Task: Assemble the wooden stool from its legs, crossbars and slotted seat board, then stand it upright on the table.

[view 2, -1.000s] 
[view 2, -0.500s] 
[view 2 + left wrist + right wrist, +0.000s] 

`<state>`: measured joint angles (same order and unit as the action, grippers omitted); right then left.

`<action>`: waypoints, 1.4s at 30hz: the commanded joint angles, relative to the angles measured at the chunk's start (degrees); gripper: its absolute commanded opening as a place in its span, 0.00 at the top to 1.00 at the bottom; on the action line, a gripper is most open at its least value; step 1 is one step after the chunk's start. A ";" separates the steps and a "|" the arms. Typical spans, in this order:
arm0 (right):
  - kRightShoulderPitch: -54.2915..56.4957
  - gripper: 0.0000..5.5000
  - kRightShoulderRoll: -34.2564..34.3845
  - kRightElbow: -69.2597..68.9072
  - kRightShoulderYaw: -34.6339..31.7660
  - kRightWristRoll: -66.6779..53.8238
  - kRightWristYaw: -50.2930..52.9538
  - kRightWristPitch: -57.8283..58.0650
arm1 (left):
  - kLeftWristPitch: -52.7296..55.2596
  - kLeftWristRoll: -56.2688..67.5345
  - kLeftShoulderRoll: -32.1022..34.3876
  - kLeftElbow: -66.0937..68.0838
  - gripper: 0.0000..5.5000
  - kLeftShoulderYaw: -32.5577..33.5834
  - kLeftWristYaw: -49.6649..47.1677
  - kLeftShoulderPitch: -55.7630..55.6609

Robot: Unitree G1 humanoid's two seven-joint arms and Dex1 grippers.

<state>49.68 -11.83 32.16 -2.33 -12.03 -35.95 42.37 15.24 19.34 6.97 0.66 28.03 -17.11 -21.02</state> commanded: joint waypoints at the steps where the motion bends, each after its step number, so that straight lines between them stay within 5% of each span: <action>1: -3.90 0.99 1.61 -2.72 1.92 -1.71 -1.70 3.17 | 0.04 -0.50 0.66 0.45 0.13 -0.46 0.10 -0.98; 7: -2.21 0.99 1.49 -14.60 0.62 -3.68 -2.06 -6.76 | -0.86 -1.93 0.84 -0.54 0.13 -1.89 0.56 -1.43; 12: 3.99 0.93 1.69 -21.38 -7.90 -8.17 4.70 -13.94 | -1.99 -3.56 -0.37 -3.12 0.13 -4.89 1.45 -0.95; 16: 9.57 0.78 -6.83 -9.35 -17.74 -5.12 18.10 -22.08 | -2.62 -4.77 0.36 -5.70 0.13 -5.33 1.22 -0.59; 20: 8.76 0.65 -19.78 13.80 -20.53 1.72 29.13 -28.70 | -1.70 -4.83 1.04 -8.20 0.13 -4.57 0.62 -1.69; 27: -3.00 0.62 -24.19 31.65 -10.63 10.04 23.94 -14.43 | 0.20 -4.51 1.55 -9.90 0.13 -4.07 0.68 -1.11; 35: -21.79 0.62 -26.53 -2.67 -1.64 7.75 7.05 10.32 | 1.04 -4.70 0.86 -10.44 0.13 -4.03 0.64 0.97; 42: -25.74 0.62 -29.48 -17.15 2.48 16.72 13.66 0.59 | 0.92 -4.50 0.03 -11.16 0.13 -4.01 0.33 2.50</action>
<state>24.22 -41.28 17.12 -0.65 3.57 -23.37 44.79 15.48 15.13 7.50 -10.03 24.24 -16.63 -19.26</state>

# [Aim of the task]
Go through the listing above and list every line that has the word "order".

# [Response to the task]
`<state>`: measured joint angles (same order and unit as the action, grippers omitted); right then left.
`<action>`: waypoints, 1.4s at 30hz: the commanded joint angles, relative to the angles measured at the chunk's start (degrees); gripper: its absolute commanded opening as a place in its span, 0.00 at the top to 1.00 at the bottom; on the action line, a gripper is most open at its least value; step 1 is one step after the chunk's start. A ";" separates the steps and a "|" the arms. Typical spans, in this order:

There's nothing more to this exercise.